◆ **To do**: Once you find the line in the listing below that contains "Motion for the", copy it and every following line exactly, stopping at the end.

-- Data follows --

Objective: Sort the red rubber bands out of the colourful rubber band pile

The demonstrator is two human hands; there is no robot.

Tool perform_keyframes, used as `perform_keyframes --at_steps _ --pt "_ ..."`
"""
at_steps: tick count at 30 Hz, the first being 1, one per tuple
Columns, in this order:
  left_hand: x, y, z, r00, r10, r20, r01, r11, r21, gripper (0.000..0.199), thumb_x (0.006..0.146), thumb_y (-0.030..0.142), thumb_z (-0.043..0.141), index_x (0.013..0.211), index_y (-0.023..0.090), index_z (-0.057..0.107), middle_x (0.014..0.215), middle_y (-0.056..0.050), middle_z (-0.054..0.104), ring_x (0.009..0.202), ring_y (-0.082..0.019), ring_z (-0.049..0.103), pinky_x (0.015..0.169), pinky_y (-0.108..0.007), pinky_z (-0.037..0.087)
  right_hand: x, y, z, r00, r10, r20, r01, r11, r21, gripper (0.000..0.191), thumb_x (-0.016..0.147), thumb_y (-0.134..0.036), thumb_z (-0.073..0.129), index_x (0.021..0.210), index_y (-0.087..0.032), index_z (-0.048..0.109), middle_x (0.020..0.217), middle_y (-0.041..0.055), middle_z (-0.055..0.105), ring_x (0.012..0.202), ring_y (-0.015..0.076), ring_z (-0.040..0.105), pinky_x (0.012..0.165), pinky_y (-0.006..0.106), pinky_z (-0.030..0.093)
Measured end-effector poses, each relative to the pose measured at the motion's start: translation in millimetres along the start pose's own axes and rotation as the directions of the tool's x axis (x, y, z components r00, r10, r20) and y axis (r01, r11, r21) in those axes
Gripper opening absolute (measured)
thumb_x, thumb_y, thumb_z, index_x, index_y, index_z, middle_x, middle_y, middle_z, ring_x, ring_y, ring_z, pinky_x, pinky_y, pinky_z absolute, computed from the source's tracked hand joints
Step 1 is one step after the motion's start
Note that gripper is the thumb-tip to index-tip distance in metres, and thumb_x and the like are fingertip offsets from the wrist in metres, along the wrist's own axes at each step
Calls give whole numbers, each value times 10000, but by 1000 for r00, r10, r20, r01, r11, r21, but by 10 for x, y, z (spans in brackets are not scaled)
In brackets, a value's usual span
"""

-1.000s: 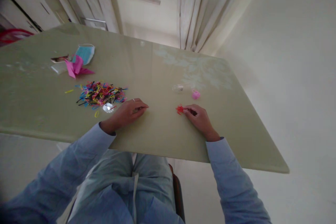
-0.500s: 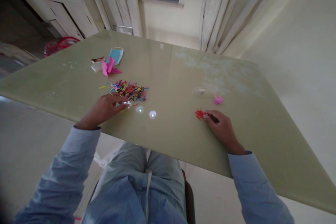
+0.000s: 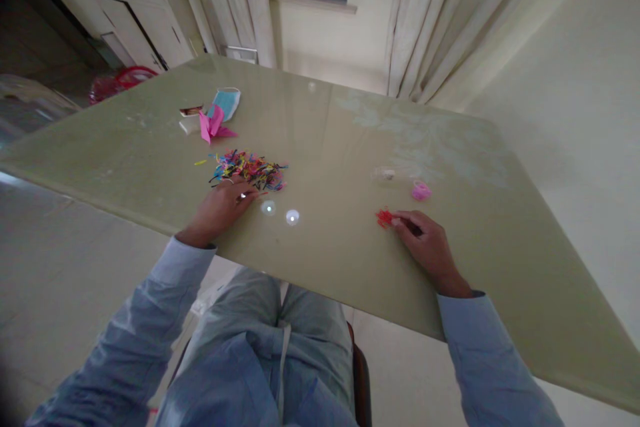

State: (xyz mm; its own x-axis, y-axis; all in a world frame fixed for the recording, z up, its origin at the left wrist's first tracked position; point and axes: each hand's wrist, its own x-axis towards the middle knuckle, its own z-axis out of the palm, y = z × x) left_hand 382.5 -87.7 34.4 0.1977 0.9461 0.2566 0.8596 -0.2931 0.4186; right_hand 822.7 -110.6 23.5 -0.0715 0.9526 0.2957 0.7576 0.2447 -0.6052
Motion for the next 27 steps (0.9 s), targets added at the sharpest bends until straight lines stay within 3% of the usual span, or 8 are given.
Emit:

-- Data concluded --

◆ **Answer box**:
Motion for the next 27 steps (0.9 s), targets added at the sharpest bends until straight lines stay within 3% of the usual span, or 8 are given.
Emit:

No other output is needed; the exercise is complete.